Why each option matters

Answer the question above first, then reveal the full breakdown to understand why each option is right or wrong.

Correct answer & explanation

Blob soft delete and versioning

Blob soft delete protects against accidental deletion by retaining deleted blobs for a specified retention period, allowing recovery. Versioning preserves previous versions of blobs, enabling restoration to an earlier state if malicious overwrites or deletions occur. Together, they provide a layered defense against both accidental and intentional data loss.

Key principle: Answer the scenario, not the keyword: identify the specific constraint before choosing the most familiar-sounding option.

Answer analysis

Option-by-option breakdown

For each option: why learners choose it and why it is or isn't the right answer here.

  • Blob soft delete and versioning

    Why this is correct

    Correct for the stated requirement.

    Related concept

    Read the scenario before looking for a memorised answer.

  • Disabling all encryption

    Why it's wrong here

    This does not meet the stated requirement as directly as the correct option.

  • Public container access

    Why it's wrong here

    This does not meet the stated requirement as directly as the correct option.

  • Immutable storage retention policies

    Why this is correct

    Correct for the stated requirement.

    Related concept

    Read the scenario before looking for a memorised answer.

Common exam traps

Common exam trap: answer the scenario, not the keyword

The trap here is that candidates may confuse immutable storage retention policies (which prevent modification/deletion but are designed for compliance, not recovery from accidental deletion) with soft delete and versioning, which specifically address recovery after deletion.

Detailed technical explanation

How to think about this question

Blob soft delete works by moving deleted blobs to a 'soft-deleted' state where they are invisible to normal list operations but remain recoverable via the Undelete Blob REST API (Set Blob Properties with x-ms-delete-snapshots). Versioning creates a new version ID for each write operation, allowing point-in-time recovery using the x-ms-version-id header. In a real-world scenario, a malicious script that deletes blobs can be mitigated by soft delete's retention policy (default 7 days, configurable up to 365 days) and versioning's ability to restore overwritten data.

KKey Concepts to Remember

  • Read the scenario before looking for a memorised answer.
  • Find the constraint that changes the correct option.
  • Eliminate answers that are true in general but not in this case.

TExam Day Tips

  • Watch for words such as best, first, most likely and least administrative effort.
  • Review why wrong options are wrong, not only why the correct option is correct.

Key takeaway

Answer the scenario, not the keyword: identify the specific constraint before choosing the most familiar-sounding option.

Real-world example

How this comes up in practice

A media company stores terabytes of video archives that are accessed once a year for audit purposes.

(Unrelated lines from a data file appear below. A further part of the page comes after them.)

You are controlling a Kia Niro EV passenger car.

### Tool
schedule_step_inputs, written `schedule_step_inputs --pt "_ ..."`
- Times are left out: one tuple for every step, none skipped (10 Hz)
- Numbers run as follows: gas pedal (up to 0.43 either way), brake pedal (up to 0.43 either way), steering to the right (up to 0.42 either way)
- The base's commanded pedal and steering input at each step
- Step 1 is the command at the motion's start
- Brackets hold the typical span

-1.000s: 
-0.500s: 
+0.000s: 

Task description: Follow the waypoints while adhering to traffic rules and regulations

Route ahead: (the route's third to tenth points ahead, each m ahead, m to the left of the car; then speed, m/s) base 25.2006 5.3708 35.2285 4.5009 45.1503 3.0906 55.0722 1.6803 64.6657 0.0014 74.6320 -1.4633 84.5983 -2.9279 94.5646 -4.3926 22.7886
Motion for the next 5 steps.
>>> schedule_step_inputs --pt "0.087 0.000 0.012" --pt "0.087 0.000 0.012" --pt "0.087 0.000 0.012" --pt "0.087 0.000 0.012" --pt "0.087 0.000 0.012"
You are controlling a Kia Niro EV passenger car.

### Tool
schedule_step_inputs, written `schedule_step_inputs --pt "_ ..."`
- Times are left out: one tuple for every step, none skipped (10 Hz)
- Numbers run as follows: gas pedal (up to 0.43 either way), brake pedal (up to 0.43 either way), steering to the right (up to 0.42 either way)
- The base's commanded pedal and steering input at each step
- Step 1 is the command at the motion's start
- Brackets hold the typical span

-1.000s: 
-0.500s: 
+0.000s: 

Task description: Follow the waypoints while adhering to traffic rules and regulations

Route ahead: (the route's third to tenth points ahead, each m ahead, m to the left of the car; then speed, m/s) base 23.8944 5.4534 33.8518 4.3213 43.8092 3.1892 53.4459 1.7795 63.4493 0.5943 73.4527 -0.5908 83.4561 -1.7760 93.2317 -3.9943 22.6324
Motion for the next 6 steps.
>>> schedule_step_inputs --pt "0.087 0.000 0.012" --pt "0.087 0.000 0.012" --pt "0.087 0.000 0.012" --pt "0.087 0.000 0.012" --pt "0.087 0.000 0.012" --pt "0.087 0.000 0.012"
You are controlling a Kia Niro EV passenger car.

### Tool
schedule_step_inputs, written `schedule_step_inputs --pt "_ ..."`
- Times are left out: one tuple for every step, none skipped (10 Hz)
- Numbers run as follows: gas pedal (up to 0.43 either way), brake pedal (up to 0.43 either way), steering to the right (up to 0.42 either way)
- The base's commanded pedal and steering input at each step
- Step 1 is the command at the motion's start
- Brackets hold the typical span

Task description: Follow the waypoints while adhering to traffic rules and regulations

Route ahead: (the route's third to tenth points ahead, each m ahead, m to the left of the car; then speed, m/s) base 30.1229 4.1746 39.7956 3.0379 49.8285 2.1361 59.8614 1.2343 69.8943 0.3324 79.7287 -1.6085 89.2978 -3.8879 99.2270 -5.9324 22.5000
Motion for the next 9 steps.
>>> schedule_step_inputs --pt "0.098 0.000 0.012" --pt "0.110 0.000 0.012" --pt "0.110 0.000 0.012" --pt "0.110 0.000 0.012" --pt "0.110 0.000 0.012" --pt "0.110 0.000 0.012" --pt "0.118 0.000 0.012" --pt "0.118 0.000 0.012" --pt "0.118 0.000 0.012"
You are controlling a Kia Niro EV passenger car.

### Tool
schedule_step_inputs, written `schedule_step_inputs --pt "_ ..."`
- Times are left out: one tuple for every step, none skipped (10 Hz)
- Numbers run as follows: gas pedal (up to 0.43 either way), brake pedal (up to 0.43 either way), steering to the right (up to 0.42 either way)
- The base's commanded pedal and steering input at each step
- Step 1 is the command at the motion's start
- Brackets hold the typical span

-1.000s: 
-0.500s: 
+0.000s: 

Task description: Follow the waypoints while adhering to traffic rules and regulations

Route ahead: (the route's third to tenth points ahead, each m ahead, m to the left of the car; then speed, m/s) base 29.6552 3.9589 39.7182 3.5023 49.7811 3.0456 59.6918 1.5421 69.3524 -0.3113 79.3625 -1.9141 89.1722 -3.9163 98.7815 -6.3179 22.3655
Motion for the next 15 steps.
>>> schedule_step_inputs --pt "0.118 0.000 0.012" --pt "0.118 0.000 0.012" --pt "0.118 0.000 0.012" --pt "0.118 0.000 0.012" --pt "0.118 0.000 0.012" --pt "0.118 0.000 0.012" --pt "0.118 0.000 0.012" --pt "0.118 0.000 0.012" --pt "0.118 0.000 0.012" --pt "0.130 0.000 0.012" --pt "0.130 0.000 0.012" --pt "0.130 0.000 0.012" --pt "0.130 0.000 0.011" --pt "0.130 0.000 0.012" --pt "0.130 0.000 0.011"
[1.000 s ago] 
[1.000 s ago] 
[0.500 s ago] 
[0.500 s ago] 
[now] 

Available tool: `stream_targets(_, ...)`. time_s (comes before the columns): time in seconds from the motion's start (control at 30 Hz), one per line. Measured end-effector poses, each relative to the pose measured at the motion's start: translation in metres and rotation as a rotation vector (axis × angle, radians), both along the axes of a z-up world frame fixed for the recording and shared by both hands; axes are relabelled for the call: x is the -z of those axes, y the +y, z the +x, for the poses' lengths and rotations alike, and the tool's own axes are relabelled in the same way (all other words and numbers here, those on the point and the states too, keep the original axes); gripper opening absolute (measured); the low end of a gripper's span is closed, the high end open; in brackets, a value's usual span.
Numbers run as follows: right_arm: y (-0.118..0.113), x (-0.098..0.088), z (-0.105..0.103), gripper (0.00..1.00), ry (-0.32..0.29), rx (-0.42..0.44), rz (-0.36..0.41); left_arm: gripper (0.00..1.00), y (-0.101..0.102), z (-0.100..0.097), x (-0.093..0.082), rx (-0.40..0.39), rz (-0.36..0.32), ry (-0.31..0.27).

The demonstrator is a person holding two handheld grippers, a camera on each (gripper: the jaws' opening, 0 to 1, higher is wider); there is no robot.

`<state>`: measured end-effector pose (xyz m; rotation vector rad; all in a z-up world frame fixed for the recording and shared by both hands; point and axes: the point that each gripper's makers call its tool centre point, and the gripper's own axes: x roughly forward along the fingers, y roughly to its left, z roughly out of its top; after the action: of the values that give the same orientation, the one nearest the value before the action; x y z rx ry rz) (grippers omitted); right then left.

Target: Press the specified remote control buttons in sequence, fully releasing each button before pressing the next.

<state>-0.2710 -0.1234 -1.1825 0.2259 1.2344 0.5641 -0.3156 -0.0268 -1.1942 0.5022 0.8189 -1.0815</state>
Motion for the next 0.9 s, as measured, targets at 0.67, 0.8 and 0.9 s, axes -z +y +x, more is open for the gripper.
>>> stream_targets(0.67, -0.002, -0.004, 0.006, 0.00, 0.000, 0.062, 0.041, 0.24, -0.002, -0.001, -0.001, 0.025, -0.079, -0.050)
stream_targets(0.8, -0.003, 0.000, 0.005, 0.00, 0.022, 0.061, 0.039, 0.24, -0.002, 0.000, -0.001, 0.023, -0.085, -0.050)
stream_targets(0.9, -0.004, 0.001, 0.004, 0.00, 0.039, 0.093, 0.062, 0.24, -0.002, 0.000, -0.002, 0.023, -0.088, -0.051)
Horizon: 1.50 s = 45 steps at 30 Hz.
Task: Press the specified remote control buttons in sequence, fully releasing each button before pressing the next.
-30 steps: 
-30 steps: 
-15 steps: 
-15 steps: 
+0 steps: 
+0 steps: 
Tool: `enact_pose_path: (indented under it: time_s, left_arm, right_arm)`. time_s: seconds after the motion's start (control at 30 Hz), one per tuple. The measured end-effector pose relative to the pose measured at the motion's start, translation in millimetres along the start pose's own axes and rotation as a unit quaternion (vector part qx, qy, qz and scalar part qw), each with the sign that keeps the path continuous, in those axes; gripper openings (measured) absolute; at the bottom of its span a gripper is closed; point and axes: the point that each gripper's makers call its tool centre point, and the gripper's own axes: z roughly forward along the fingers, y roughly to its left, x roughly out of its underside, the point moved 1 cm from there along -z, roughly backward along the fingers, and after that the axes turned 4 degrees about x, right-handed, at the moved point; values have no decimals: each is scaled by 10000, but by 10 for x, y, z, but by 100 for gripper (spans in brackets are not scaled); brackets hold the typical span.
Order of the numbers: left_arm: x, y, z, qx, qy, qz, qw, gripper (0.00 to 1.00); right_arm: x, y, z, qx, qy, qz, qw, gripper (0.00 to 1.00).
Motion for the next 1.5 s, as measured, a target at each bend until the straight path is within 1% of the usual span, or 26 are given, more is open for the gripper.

Moving these objects to a cold storage tier (Azure Archive, S3 Glacier, or Google Nearline) costs a fraction of hot storage. Questions like this test whether you understand storage tiers, access frequency tradeoffs, and retrieval latency requirements.

What to study next

Got this wrong? Here's your next step.

Identify which exam domain this question belongs to, review the core concept, then practise similar questions from the same domain.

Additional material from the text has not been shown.